→ **Problem statement**
Send back the records in full, character for character.

→ **Collected data entries**
━━━━━━━━━━━━━━━━

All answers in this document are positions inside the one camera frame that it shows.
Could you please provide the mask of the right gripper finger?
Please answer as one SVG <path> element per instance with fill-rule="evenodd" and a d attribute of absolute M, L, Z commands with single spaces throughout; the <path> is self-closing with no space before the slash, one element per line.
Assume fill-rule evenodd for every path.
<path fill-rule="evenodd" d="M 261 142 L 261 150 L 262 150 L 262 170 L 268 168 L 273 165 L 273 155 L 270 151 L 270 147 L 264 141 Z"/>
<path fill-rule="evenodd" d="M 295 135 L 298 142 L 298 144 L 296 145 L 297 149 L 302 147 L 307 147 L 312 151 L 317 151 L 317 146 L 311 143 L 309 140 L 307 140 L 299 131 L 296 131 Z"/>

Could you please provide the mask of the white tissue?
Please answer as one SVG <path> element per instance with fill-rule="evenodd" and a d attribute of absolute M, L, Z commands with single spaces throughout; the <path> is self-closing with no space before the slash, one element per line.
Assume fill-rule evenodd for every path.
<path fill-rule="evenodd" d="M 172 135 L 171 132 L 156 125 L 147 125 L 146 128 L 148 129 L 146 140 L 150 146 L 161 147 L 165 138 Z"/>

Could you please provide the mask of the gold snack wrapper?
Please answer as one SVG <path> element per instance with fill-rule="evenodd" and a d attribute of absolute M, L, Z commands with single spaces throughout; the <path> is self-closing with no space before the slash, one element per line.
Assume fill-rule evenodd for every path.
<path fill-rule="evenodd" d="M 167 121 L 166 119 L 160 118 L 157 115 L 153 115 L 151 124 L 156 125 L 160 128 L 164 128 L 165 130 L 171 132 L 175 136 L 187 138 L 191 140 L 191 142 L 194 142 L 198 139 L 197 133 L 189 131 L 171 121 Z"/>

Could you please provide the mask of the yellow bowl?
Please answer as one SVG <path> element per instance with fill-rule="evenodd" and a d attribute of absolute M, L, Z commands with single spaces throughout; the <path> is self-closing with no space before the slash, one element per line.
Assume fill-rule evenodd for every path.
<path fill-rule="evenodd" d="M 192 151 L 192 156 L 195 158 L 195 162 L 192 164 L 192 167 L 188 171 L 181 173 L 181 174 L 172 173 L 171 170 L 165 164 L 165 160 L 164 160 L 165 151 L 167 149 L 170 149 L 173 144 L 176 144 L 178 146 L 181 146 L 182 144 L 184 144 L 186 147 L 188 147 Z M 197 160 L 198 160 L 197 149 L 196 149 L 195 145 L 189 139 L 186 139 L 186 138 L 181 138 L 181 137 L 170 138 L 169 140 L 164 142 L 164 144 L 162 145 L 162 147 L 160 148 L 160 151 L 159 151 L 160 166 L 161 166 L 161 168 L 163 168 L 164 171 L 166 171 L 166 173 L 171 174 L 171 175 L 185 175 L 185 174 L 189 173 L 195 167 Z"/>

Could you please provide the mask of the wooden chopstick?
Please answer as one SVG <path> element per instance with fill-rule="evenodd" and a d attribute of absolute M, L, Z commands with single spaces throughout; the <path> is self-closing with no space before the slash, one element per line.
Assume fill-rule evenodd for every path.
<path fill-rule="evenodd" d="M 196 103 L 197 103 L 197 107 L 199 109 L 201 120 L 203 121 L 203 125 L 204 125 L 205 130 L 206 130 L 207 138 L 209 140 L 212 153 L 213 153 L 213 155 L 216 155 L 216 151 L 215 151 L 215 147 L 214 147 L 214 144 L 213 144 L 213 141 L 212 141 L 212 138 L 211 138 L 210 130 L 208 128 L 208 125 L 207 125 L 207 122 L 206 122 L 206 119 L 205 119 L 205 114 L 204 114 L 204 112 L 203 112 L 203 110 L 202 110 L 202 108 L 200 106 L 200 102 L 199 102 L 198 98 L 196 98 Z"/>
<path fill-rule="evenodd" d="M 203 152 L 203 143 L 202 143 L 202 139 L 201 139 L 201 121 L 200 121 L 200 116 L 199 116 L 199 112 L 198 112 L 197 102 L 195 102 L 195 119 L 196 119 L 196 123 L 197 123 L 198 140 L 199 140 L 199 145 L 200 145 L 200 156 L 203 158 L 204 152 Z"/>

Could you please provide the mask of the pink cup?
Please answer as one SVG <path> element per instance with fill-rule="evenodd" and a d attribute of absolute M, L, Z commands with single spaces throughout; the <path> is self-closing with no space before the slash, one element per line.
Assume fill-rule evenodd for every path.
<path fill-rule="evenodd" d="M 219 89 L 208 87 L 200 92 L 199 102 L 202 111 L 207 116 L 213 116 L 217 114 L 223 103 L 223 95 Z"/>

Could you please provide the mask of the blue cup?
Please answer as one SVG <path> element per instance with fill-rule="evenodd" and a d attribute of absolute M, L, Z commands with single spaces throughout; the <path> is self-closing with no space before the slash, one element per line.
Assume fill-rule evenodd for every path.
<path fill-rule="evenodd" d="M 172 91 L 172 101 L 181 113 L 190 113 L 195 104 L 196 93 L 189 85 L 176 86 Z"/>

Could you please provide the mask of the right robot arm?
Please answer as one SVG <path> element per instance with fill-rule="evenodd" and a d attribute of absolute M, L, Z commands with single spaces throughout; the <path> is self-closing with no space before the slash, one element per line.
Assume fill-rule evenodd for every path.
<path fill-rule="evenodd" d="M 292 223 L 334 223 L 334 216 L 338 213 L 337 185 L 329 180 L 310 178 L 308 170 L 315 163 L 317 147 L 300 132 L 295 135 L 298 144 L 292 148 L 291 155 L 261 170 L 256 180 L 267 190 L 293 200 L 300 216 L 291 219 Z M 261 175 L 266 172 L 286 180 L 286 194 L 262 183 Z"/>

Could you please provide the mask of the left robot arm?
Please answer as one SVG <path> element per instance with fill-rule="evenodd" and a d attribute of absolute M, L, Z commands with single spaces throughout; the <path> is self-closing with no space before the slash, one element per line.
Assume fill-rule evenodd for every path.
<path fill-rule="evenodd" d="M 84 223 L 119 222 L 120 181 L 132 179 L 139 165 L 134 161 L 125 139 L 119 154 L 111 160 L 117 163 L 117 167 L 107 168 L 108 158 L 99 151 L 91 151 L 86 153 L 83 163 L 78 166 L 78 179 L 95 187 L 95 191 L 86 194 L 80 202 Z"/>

━━━━━━━━━━━━━━━━

→ **Result**
All answers in this document are positions inside the one camera frame that it shows.
Could you please provide the mask of the right gripper finger?
Please answer as one SVG <path> element per instance with fill-rule="evenodd" and a d attribute of absolute M, L, Z commands with single spaces throughout; the <path> is self-closing with no space before the slash, one element per line.
Assume fill-rule evenodd for every path.
<path fill-rule="evenodd" d="M 261 142 L 261 150 L 262 150 L 262 170 L 268 168 L 273 165 L 273 155 L 270 151 L 270 147 L 264 141 Z"/>
<path fill-rule="evenodd" d="M 295 135 L 298 142 L 298 144 L 296 145 L 297 149 L 302 147 L 307 147 L 312 151 L 317 151 L 317 146 L 311 143 L 309 140 L 307 140 L 299 131 L 296 131 Z"/>

Could you please provide the mask of the white tissue?
Please answer as one SVG <path> element per instance with fill-rule="evenodd" and a d attribute of absolute M, L, Z commands with single spaces throughout; the <path> is self-closing with no space before the slash, one element per line.
Assume fill-rule evenodd for every path.
<path fill-rule="evenodd" d="M 172 135 L 171 132 L 156 125 L 147 125 L 146 128 L 148 129 L 146 140 L 150 146 L 161 147 L 165 138 Z"/>

Could you please provide the mask of the gold snack wrapper?
Please answer as one SVG <path> element per instance with fill-rule="evenodd" and a d attribute of absolute M, L, Z commands with single spaces throughout; the <path> is self-closing with no space before the slash, one element per line.
Assume fill-rule evenodd for every path.
<path fill-rule="evenodd" d="M 167 121 L 166 119 L 160 118 L 157 115 L 153 115 L 151 124 L 156 125 L 160 128 L 164 128 L 165 130 L 171 132 L 175 136 L 187 138 L 191 140 L 191 142 L 194 142 L 198 139 L 197 133 L 189 131 L 171 121 Z"/>

Could you please provide the mask of the yellow bowl?
Please answer as one SVG <path> element per instance with fill-rule="evenodd" and a d attribute of absolute M, L, Z commands with single spaces throughout; the <path> is self-closing with no space before the slash, one element per line.
Assume fill-rule evenodd for every path.
<path fill-rule="evenodd" d="M 192 151 L 192 156 L 195 158 L 195 162 L 192 164 L 192 167 L 188 171 L 181 173 L 181 174 L 172 173 L 171 170 L 165 164 L 165 160 L 164 160 L 165 151 L 167 149 L 170 149 L 173 144 L 176 144 L 178 146 L 181 146 L 182 144 L 184 144 L 186 147 L 188 147 Z M 197 160 L 198 160 L 197 149 L 196 149 L 195 145 L 189 139 L 186 139 L 186 138 L 181 138 L 181 137 L 170 138 L 169 140 L 164 142 L 164 144 L 162 145 L 162 147 L 160 148 L 160 151 L 159 151 L 160 166 L 161 166 L 161 168 L 163 168 L 164 171 L 166 171 L 166 173 L 171 174 L 171 175 L 185 175 L 185 174 L 189 173 L 195 167 Z"/>

Could you please provide the mask of the wooden chopstick?
Please answer as one SVG <path> element per instance with fill-rule="evenodd" and a d attribute of absolute M, L, Z commands with single spaces throughout; the <path> is self-closing with no space before the slash, one element per line.
Assume fill-rule evenodd for every path.
<path fill-rule="evenodd" d="M 196 103 L 197 103 L 197 107 L 199 109 L 201 120 L 203 121 L 203 125 L 204 125 L 205 130 L 206 130 L 207 138 L 209 140 L 212 153 L 213 153 L 213 155 L 216 155 L 216 151 L 215 151 L 215 147 L 214 147 L 214 144 L 213 144 L 213 141 L 212 141 L 212 138 L 211 138 L 210 130 L 208 128 L 208 125 L 207 125 L 207 122 L 206 122 L 206 119 L 205 119 L 205 114 L 204 114 L 204 112 L 203 112 L 203 110 L 202 110 L 202 108 L 200 106 L 200 102 L 199 102 L 198 98 L 196 98 Z"/>
<path fill-rule="evenodd" d="M 203 152 L 203 143 L 202 143 L 202 139 L 201 139 L 201 121 L 200 121 L 200 116 L 199 116 L 199 112 L 198 112 L 197 102 L 195 102 L 195 119 L 196 119 L 196 123 L 197 123 L 198 140 L 199 140 L 199 145 L 200 145 L 200 156 L 203 158 L 204 152 Z"/>

Could you please provide the mask of the pink cup?
Please answer as one SVG <path> element per instance with fill-rule="evenodd" and a d attribute of absolute M, L, Z commands with single spaces throughout; the <path> is self-closing with no space before the slash, one element per line.
Assume fill-rule evenodd for every path.
<path fill-rule="evenodd" d="M 219 89 L 208 87 L 200 92 L 199 102 L 202 111 L 207 116 L 213 116 L 217 114 L 223 103 L 223 95 Z"/>

Could you please provide the mask of the blue cup?
Please answer as one SVG <path> element per instance with fill-rule="evenodd" and a d attribute of absolute M, L, Z commands with single spaces throughout; the <path> is self-closing with no space before the slash, one element per line.
Assume fill-rule evenodd for every path.
<path fill-rule="evenodd" d="M 172 91 L 172 101 L 181 113 L 190 113 L 195 104 L 196 93 L 189 85 L 176 86 Z"/>

Could you please provide the mask of the right robot arm?
Please answer as one SVG <path> element per instance with fill-rule="evenodd" and a d attribute of absolute M, L, Z commands with single spaces throughout; the <path> is self-closing with no space before the slash, one element per line.
Assume fill-rule evenodd for every path.
<path fill-rule="evenodd" d="M 292 223 L 334 223 L 334 216 L 338 213 L 337 185 L 329 180 L 310 178 L 308 170 L 315 163 L 317 147 L 300 132 L 295 135 L 298 144 L 292 148 L 291 155 L 261 170 L 256 180 L 267 190 L 293 200 L 300 216 L 291 219 Z M 261 175 L 266 172 L 286 180 L 286 194 L 262 183 Z"/>

Could you please provide the mask of the left robot arm?
Please answer as one SVG <path> element per instance with fill-rule="evenodd" and a d attribute of absolute M, L, Z commands with single spaces throughout; the <path> is self-closing with no space before the slash, one element per line.
Assume fill-rule evenodd for every path.
<path fill-rule="evenodd" d="M 84 223 L 119 222 L 120 181 L 132 179 L 139 165 L 134 161 L 125 139 L 119 154 L 111 160 L 117 163 L 117 167 L 107 168 L 108 158 L 99 151 L 91 151 L 86 153 L 83 163 L 78 166 L 78 179 L 95 187 L 95 191 L 86 194 L 80 202 Z"/>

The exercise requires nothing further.